### Aim of the exercise
Reproduce, without alteration, every line of the data; exclude the images.

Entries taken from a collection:
● ● ● ● ● ● ●

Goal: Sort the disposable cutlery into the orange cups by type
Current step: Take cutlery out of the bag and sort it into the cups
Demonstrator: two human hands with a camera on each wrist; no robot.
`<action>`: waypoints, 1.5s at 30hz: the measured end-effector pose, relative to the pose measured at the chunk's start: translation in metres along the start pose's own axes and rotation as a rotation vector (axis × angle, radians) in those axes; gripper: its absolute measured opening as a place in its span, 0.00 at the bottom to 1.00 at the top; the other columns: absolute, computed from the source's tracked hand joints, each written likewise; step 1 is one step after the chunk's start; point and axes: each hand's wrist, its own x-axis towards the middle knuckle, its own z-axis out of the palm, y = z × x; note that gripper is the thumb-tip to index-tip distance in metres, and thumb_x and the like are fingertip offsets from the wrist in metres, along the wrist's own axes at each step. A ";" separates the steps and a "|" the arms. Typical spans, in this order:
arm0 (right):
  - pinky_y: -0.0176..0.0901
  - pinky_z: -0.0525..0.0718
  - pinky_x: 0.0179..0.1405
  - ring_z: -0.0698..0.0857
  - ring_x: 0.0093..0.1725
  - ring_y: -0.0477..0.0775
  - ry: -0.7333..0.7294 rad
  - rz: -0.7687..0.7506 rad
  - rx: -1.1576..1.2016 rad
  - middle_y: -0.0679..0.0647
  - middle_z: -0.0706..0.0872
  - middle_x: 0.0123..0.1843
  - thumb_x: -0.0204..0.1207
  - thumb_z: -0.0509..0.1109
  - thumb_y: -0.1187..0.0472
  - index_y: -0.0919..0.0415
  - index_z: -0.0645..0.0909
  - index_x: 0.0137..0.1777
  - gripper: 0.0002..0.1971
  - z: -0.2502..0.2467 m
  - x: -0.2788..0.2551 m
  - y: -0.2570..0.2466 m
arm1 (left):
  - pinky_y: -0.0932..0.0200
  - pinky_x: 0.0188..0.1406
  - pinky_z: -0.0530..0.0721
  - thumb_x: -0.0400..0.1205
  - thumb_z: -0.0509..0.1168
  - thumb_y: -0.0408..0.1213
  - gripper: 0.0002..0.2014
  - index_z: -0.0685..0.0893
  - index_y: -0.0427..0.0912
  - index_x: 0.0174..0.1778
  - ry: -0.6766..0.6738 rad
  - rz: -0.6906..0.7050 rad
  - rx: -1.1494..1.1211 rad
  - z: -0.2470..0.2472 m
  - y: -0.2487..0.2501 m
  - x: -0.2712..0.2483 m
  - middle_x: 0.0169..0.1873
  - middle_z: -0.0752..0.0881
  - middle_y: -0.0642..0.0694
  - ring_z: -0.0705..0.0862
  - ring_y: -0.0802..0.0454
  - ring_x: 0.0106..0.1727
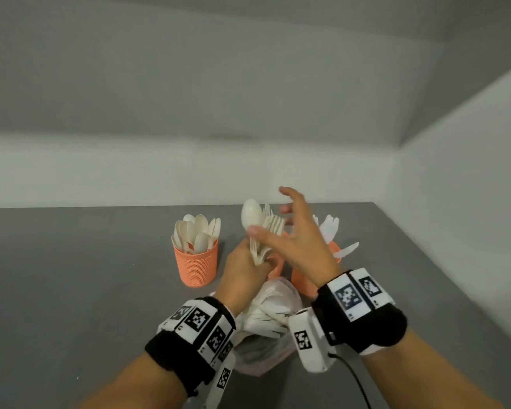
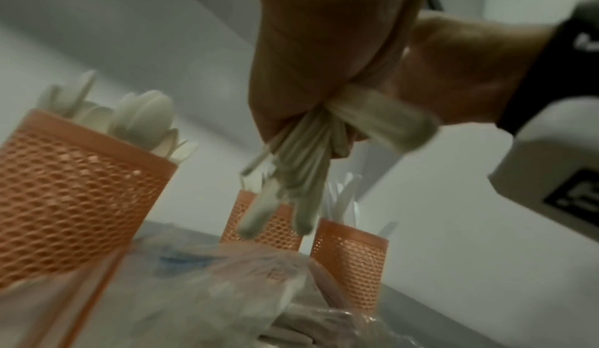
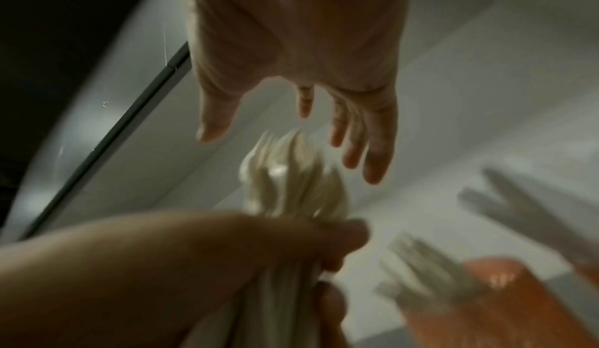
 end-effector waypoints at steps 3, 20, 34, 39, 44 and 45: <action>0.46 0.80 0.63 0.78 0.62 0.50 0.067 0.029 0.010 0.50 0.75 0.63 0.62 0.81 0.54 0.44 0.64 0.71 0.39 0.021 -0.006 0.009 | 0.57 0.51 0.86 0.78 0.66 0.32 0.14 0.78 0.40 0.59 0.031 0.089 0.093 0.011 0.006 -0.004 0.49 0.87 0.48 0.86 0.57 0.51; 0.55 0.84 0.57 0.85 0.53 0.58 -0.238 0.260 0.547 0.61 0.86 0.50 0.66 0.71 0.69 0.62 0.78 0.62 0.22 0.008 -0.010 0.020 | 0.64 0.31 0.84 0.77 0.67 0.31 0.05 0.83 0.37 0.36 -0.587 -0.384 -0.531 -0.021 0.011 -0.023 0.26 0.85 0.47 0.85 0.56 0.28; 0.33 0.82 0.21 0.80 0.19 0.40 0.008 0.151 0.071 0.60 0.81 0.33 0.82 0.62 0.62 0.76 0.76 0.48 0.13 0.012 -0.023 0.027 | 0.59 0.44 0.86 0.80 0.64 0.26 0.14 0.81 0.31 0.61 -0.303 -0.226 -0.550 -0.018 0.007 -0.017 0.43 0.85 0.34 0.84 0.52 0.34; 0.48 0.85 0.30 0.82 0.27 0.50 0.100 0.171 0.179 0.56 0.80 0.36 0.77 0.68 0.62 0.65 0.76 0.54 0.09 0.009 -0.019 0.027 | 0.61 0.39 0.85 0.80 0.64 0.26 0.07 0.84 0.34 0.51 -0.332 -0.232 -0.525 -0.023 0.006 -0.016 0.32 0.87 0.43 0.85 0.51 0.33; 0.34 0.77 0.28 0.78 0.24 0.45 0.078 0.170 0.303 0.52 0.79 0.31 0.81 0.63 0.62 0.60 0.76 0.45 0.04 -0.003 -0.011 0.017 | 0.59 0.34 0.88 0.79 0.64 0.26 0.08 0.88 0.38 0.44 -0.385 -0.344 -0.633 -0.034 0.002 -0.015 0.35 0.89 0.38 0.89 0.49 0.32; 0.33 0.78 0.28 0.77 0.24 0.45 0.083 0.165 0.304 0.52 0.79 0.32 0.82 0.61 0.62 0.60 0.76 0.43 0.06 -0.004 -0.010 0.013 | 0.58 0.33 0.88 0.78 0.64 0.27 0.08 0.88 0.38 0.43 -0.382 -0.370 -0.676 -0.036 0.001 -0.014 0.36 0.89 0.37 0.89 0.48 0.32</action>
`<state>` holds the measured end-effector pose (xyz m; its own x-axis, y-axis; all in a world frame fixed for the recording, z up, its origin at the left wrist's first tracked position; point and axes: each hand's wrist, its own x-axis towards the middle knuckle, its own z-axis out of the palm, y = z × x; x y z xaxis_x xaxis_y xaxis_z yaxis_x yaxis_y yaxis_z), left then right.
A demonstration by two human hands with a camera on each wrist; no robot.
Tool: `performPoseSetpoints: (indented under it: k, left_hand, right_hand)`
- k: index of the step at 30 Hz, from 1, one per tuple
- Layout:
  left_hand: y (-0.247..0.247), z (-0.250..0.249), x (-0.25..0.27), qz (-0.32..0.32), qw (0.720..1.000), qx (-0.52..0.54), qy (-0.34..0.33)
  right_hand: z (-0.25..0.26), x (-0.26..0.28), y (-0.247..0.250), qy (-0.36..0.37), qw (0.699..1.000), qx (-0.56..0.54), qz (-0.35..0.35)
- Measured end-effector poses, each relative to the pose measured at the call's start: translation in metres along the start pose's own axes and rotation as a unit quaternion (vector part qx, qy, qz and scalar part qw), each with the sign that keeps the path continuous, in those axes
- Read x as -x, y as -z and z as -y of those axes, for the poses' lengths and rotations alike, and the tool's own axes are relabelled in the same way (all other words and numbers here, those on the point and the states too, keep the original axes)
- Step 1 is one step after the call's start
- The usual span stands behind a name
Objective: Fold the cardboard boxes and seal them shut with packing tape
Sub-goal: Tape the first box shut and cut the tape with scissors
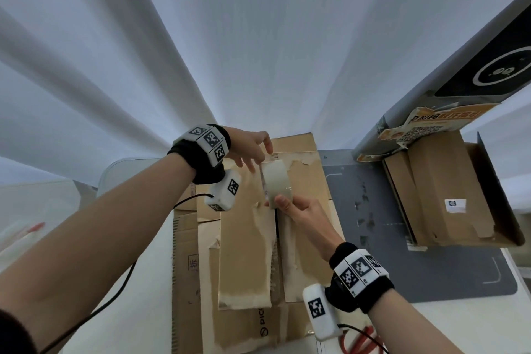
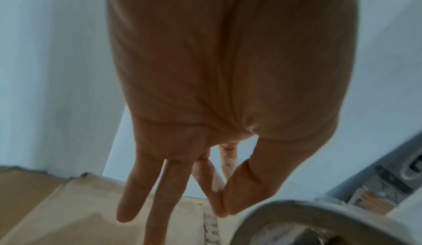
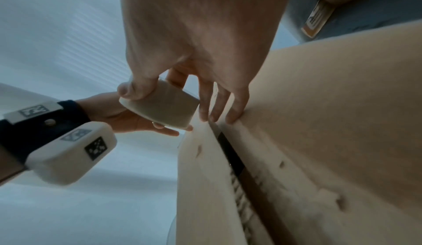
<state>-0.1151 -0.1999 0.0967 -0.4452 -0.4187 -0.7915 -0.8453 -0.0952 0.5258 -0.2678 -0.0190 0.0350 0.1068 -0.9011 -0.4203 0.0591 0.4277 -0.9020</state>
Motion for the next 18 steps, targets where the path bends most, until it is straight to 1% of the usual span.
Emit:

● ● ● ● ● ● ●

### Response to this task
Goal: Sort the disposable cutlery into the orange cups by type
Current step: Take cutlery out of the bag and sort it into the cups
Demonstrator: two human hands with a camera on each wrist; no robot.
`<action>`: waypoints, 1.5s at 30hz: the measured end-effector pose, relative to the pose measured at the chunk's start: translation in metres along the start pose's own axes and rotation as a rotation vector (axis × angle, radians) in those axes; gripper: its absolute measured opening as a place in its span, 0.00 at the bottom to 1.00 at the top; the other columns: absolute, computed from the source's tracked hand joints, each written likewise; step 1 is one step after the chunk's start; point and axes: each hand's wrist, its own x-axis towards the middle knuckle, its own z-axis out of the palm, y = z × x; note that gripper is the thumb-tip to index-tip distance in metres, and thumb_x and the like are fingertip offsets from the wrist in metres, along the wrist's own axes at each step. A ";" separates the steps and a "|" the arms. Typical spans, in this order:
arm0 (right):
  - pinky_y: -0.0176..0.0901
  - pinky_z: -0.0525..0.0718
  - pinky_x: 0.0179..0.1405
  - ring_z: -0.0698..0.0857
  - ring_x: 0.0093..0.1725
  - ring_y: -0.0477..0.0775
  - ry: -0.7333..0.7294 rad
  - rz: -0.7687..0.7506 rad
  - rx: -1.1576..1.2016 rad
  - middle_y: -0.0679..0.0647
  - middle_z: -0.0706..0.0872
  - middle_x: 0.0123..0.1843
  - thumb_x: -0.0204..0.1207
  - thumb_z: -0.0509..0.1109
  - thumb_y: -0.1187..0.0472
  - index_y: -0.0919..0.0415
  - index_z: -0.0645..0.0909
  - index_x: 0.0137..0.1777
  - gripper: 0.0002..0.1971
  - z: -0.2502..0.2467 m
  - x: -0.2788..0.2551 m
  - y: -0.2570..0.2466 m
arm1 (left):
  - pinky_y: -0.0932..0.0200
  - pinky_x: 0.0188..0.1406
  - pinky_z: -0.0530..0.0721
  - thumb_x: -0.0400..0.1205
  - thumb_z: -0.0509..0.1168
  - thumb_y: -0.0408..0.1213
  - gripper: 0.0002..0.2014
  - index_z: -0.0685..0.0893
  - index_y: -0.0427..0.0912
  - index_x: 0.0174..0.1778
  - ry: -0.6766..0.6738 rad
  - rz: -0.6906..0.7050 rad
  - rx: -1.1494..1.1211 rad
  - z: -0.2470..0.2472 m
  - y: -0.2487..0.2501 m
  - x: -0.2712..0.2483 m
  - middle_x: 0.0169..0.1873
  - middle_z: -0.0752..0.0881
  - middle_y: -0.0642..0.0694
  - ring_z: -0.0705..0.0862
  - ring_y: -0.0802..0.0454
  - ring_x: 0.0106..0.1727
 end-effector waypoints at steps 3, 20, 34, 39, 44 and 45: <action>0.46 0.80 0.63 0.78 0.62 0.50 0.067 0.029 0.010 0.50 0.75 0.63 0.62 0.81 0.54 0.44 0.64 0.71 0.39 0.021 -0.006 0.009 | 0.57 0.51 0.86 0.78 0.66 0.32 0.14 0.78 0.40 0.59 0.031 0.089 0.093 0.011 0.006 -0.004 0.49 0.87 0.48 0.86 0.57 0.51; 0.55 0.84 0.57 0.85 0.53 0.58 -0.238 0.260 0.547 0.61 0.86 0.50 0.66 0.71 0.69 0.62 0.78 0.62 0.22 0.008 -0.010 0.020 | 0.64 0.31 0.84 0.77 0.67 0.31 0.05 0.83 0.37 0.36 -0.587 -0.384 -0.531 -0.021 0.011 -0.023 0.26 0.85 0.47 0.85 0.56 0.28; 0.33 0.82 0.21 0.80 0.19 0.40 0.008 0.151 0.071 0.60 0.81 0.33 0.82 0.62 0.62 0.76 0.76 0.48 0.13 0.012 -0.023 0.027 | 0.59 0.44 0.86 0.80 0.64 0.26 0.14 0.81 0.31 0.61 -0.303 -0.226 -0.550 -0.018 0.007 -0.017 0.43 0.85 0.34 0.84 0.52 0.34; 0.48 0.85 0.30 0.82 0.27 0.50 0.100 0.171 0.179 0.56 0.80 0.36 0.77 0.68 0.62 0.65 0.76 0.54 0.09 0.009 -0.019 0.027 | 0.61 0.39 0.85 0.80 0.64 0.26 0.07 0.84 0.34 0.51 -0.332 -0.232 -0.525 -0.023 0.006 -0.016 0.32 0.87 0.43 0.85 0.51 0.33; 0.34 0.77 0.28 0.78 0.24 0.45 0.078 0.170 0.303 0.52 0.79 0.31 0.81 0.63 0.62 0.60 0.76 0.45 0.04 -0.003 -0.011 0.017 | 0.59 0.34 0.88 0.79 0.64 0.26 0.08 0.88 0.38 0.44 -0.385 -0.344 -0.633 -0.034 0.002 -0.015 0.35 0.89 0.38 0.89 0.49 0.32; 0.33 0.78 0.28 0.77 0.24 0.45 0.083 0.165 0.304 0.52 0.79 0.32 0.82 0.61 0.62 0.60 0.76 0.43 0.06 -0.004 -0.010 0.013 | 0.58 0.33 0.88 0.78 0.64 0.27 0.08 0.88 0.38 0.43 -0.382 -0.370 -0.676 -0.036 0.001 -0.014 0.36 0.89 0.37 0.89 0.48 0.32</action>
`<state>` holds the measured end-effector pose (xyz m; its own x-axis, y-axis; all in a world frame fixed for the recording, z up, its origin at the left wrist's first tracked position; point and axes: each hand's wrist, its own x-axis towards the middle knuckle, its own z-axis out of the palm, y = z × x; x y z xaxis_x xaxis_y xaxis_z yaxis_x yaxis_y yaxis_z), left then right.
A demonstration by two human hands with a camera on each wrist; no robot.
Tool: `performPoseSetpoints: (indented under it: k, left_hand, right_hand)`
- k: index of the step at 30 Hz, from 1, one per tuple
- Layout:
  left_hand: y (-0.247..0.247), z (-0.250..0.249), x (-0.25..0.27), qz (-0.32..0.32), qw (0.720..1.000), qx (-0.52..0.54), qy (-0.34..0.33)
  right_hand: z (-0.25..0.26), x (-0.26..0.28), y (-0.247..0.250), qy (-0.36..0.37), qw (0.699..1.000), qx (-0.56..0.54), qz (-0.35..0.35)
- Measured end-effector poses, each relative to the pose measured at the call's start: translation in metres along the start pose's own axes and rotation as a unit quaternion (vector part qx, qy, qz and scalar part qw), each with the sign that keeps the path continuous, in those axes
- Read x as -x, y as -z and z as -y of those axes, for the poses' lengths and rotations alike, and the tool's own axes are relabelled in the same way (all other words and numbers here, those on the point and the states too, keep the original axes)
- Step 1 is one step after the call's start
- The usual span stands behind a name
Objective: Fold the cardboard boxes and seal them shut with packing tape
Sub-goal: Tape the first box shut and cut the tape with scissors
<state>-0.1151 -0.1999 0.0967 -0.4452 -0.4187 -0.7915 -0.8453 -0.0952 0.5258 -0.2678 -0.0190 0.0350 0.1068 -0.9011 -0.4203 0.0591 0.4277 -0.9020</state>
Motion for the next 18 steps, targets where the path bends most, until it is straight to 1% of the usual span.
Emit:

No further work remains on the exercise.